Repeat the following data exactly, omitting pictures.
(DATA SHOWN begins)
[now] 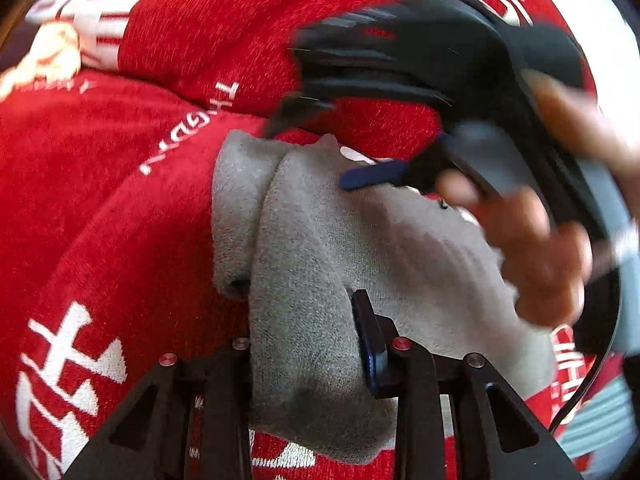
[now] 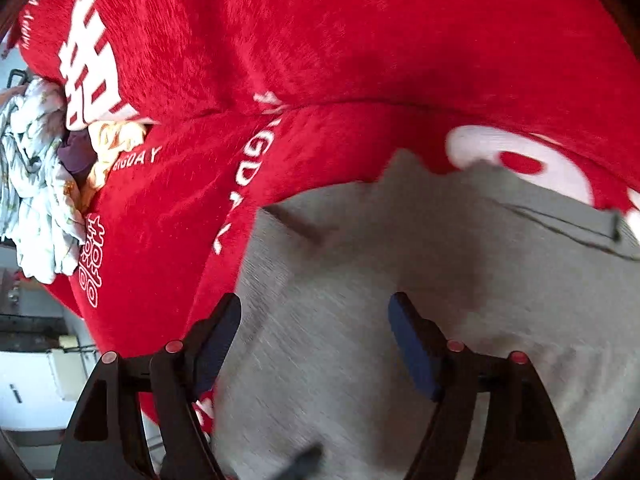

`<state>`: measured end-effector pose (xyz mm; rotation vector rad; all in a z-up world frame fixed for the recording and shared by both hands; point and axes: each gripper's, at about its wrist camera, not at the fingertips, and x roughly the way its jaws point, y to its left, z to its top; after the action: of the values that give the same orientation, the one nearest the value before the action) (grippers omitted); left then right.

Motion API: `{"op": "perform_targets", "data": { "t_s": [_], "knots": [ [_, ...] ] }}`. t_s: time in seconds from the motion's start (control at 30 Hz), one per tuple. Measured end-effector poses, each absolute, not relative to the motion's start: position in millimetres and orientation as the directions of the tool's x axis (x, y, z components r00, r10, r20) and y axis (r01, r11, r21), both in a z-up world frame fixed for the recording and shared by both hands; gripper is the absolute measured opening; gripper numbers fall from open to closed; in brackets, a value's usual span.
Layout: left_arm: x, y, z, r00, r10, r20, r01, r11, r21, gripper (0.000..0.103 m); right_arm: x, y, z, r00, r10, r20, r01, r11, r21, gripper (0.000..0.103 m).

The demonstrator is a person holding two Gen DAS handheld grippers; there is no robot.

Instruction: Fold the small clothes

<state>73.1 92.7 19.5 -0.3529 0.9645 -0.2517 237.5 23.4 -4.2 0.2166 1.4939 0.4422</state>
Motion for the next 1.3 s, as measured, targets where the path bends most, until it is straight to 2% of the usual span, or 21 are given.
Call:
{"op": "perform_targets", "data": {
  "t_s": [0.1,0.23,0.4,0.47,0.53,0.57,0.6,0.63,0.73,0.77,0.8,0.83,0.87,0.97,1.03,1.17,1.3],
  "knots": [
    [68.0,84.2,23.1,0.565,-0.308,-0.766,0.071,0.942,-0.327,0.033,245.9,50.7,-13.4,-0.043,0.344,-0.938,-0.187,0.920,0.345,0.082],
    [64.3,75.1,26.8,0.581,-0.261,-0.771,0.092,0.962,-0.256,0.033,250.8,82.4,-16.6,-0.080,0.247,-0.966,-0.266,0.928,0.260,0.093],
    [64.0,64.5,29.2,0.598,-0.214,-0.772,0.106,0.976,-0.189,0.033,242.4,115.0,-26.3,-0.065,0.053,-0.997,-0.398,0.914,0.074,0.093],
    [64.2,65.2,29.5,0.597,-0.213,-0.774,0.105,0.977,-0.188,0.033,234.1,120.0,-26.6,-0.022,0.007,-1.000,-0.449,0.893,0.016,0.084],
    [66.9,68.1,28.4,0.587,-0.222,-0.779,0.096,0.974,-0.205,0.033,228.7,116.2,-23.0,0.037,-0.045,-0.998,-0.481,0.875,-0.058,0.050],
    [67.5,69.7,28.2,0.584,-0.227,-0.779,0.094,0.972,-0.213,0.033,228.8,109.8,-18.9,0.052,-0.038,-0.998,-0.475,0.878,-0.058,0.041],
    [70.5,71.2,26.3,0.581,-0.231,-0.780,0.090,0.971,-0.220,0.033,230.4,99.6,-13.4,0.054,-0.005,-0.999,-0.456,0.889,-0.029,0.025],
    [70.5,71.6,26.4,0.582,-0.231,-0.780,0.089,0.971,-0.222,0.033,231.7,89.6,-8.4,0.051,0.036,-0.998,-0.433,0.901,0.011,0.021],
    [68.5,70.3,29.7,0.594,-0.205,-0.778,0.095,0.978,-0.185,0.034,225.7,68.4,5.7,0.088,0.130,-0.988,-0.406,0.910,0.083,0.019],
    [65.3,68.5,30.6,0.591,-0.200,-0.781,0.098,0.979,-0.176,0.037,220.8,60.2,9.3,0.103,0.150,-0.983,-0.409,0.907,0.096,0.018],
    [64.5,68.9,31.0,0.582,-0.201,-0.788,0.106,0.979,-0.172,0.063,215.3,49.7,13.7,0.116,0.172,-0.978,-0.406,0.907,0.111,0.018],
    [63.9,72.1,32.0,0.577,-0.231,-0.783,0.124,0.973,-0.196,0.096,212.9,43.9,16.9,0.124,0.195,-0.973,-0.394,0.910,0.132,0.018],
    [63.5,79.3,33.8,0.580,-0.259,-0.773,0.133,0.966,-0.224,0.103,211.3,38.8,17.8,0.128,0.217,-0.968,-0.384,0.911,0.153,0.018],
    [52.4,101.6,44.5,0.613,-0.329,-0.719,0.143,0.940,-0.309,0.103,214.9,23.7,31.7,0.146,0.297,-0.943,-0.346,0.909,0.233,0.018],
    [49.3,116.8,44.8,0.596,-0.411,-0.689,0.141,0.899,-0.414,0.103,217.2,10.6,40.4,0.156,0.345,-0.926,-0.328,0.902,0.280,0.018],
    [58.7,143.2,17.1,0.524,-0.516,-0.678,0.050,0.813,-0.580,0.103,213.3,-1.6,46.1,0.177,0.424,-0.888,-0.307,0.881,0.359,0.017],
    [50.8,143.3,22.0,0.549,-0.577,-0.604,0.086,0.758,-0.646,0.103,210.8,-23.0,44.4,0.185,0.496,-0.848,-0.286,0.853,0.436,0.017]
  ]
}}
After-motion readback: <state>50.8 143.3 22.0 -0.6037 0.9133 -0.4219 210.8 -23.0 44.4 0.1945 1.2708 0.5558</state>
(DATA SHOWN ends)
**RESPONSE BOX**
[now] 
[now] 

`<state>`: measured end-effector pose (xyz mm; rotation vector rad; all in a z-up world frame fixed for the recording and shared by both hands; point and axes: each gripper's, at about its wrist camera, not at the fingertips, and x roughly the way its jaws point, y to its left, z to its top; after the action: of the values that give the same orientation, the one nearest the value before the action) (grippers omitted); left then right.

Motion API: `{"op": "perform_targets", "data": { "t_s": [_], "knots": [ [_, ...] ] }}`. t_s: time in seconds from the motion's start (control at 30 Hz), one per tuple. Measured end-effector poses, each absolute, not relative to the motion's start: position in millimetres and orientation as the directions of the tool's x axis (x, y, z components r00, r10, r20) and y axis (r01, r11, r21), both in a z-up world frame fixed for the recording and shared by both hands; gripper is the absolute measured opening; gripper numbers fall from open to closed; in brackets, a value's usual span.
Layout: left_arm: x, y, z, r00, r10, r20, r01, r11, r21, gripper (0.000..0.103 m); right_arm: x, y, z, r00, r10, r20, r01, r11, r21, gripper (0.000..0.103 m).

The demonstrator is a person holding two Gen DAS handheld grippers; there is no robot.

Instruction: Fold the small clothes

<state>73.1 92.7 19.5 -0.3529 0.9645 -0.2517 237.5 23.4 -4.2 0.2166 1.4939 0.4422</state>
Motion for the next 1.3 s, as measured, targets where the path bends most, until it is straight to 2% of the usual span, or 21 are given.
Call:
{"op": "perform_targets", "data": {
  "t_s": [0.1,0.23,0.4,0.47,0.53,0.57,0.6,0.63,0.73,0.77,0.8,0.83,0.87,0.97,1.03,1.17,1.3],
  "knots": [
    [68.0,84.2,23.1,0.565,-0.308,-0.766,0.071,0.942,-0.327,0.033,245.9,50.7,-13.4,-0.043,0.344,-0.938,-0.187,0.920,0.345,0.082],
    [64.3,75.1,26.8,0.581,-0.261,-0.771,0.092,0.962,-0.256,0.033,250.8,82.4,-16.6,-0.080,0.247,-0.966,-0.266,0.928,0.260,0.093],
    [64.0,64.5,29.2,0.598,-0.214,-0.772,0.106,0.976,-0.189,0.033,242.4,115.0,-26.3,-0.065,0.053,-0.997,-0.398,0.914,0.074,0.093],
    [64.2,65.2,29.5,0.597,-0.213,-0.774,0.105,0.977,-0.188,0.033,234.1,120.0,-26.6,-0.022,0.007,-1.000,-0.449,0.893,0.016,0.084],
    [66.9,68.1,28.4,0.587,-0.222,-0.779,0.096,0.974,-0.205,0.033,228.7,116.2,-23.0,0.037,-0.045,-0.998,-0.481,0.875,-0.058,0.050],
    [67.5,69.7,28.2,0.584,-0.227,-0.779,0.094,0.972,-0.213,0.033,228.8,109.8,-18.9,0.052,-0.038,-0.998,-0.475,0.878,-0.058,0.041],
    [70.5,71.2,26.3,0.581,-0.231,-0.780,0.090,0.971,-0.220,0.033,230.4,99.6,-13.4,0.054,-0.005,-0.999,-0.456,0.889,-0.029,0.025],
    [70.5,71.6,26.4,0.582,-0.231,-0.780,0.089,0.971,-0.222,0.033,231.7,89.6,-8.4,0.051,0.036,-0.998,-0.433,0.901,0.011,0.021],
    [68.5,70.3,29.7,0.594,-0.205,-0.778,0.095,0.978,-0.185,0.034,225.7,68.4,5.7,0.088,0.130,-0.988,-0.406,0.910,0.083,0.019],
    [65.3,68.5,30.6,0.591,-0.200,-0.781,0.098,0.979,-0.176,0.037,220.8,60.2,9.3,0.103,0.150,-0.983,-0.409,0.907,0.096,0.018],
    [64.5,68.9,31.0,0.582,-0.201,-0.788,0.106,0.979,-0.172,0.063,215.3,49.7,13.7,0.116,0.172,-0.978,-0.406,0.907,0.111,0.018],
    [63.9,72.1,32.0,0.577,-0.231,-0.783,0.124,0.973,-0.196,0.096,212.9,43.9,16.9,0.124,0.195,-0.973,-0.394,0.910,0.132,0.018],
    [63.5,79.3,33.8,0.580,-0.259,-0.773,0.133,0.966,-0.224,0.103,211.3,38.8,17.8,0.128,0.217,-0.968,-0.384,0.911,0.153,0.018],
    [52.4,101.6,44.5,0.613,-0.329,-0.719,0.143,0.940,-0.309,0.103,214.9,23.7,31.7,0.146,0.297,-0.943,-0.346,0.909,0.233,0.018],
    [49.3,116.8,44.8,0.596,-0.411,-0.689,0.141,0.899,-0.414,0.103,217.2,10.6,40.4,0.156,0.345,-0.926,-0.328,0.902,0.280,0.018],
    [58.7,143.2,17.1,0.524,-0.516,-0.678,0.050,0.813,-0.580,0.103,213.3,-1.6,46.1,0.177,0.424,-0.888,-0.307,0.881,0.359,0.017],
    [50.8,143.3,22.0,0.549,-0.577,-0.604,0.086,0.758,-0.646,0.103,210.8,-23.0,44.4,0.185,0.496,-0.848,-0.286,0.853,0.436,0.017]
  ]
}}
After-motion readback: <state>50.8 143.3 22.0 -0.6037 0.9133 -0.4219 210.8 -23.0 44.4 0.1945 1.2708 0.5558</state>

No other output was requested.